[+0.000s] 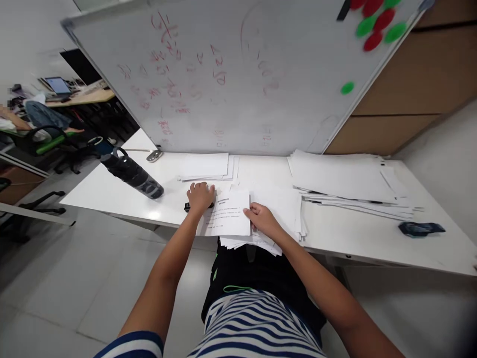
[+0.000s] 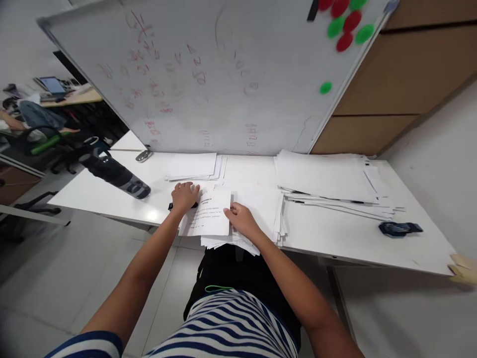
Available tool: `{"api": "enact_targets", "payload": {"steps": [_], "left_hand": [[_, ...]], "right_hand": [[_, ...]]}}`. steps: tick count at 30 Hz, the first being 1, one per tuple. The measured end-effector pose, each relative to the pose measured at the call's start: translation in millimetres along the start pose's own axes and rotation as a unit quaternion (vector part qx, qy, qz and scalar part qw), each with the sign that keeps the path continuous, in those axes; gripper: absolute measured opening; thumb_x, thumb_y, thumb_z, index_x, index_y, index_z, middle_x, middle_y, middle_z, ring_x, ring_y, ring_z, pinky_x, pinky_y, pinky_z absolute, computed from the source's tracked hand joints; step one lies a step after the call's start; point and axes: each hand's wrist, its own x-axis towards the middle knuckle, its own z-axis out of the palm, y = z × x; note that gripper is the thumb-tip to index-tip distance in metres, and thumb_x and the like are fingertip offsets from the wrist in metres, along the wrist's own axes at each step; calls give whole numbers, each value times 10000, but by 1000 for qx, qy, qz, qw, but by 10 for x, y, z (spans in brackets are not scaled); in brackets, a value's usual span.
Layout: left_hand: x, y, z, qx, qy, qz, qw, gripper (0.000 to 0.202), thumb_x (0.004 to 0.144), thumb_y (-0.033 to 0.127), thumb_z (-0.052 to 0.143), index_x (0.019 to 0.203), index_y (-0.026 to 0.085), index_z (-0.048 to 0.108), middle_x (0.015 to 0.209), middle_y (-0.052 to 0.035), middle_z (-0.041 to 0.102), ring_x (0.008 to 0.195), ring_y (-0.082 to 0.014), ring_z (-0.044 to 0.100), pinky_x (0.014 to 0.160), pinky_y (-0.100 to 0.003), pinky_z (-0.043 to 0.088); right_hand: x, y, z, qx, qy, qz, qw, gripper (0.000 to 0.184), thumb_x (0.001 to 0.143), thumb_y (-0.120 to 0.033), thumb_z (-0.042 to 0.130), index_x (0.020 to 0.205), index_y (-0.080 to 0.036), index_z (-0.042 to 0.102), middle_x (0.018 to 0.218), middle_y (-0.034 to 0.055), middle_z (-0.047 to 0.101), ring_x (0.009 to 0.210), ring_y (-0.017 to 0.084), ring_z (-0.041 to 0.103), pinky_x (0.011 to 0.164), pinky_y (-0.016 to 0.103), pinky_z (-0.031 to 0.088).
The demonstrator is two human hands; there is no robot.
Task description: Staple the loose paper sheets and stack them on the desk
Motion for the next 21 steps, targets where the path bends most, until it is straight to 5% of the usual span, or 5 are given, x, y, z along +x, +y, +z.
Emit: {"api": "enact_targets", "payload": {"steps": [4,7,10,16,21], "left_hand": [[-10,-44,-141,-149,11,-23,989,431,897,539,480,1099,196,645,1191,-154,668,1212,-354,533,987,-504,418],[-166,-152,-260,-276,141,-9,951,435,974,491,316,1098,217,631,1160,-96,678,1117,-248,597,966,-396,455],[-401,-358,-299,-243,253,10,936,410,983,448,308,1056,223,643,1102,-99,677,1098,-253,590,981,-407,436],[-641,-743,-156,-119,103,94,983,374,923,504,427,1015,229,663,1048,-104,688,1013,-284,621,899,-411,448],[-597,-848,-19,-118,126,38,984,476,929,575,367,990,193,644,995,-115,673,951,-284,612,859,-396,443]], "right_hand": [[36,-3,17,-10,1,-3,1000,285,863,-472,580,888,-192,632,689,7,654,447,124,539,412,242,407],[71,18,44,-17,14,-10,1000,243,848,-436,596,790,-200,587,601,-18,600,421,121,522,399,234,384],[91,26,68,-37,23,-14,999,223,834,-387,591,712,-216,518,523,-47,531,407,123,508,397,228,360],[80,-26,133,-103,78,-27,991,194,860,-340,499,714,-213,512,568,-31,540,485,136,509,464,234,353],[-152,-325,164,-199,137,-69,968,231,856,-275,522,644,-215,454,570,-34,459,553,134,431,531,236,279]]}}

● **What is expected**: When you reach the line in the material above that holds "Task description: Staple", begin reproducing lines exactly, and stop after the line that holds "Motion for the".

● **Expected output**:
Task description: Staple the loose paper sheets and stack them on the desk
Motion for the next 21 steps, targets where the path bends most, until it is straight to 5% of the usual span, or 5 are given, x, y, z along +x, +y, +z.

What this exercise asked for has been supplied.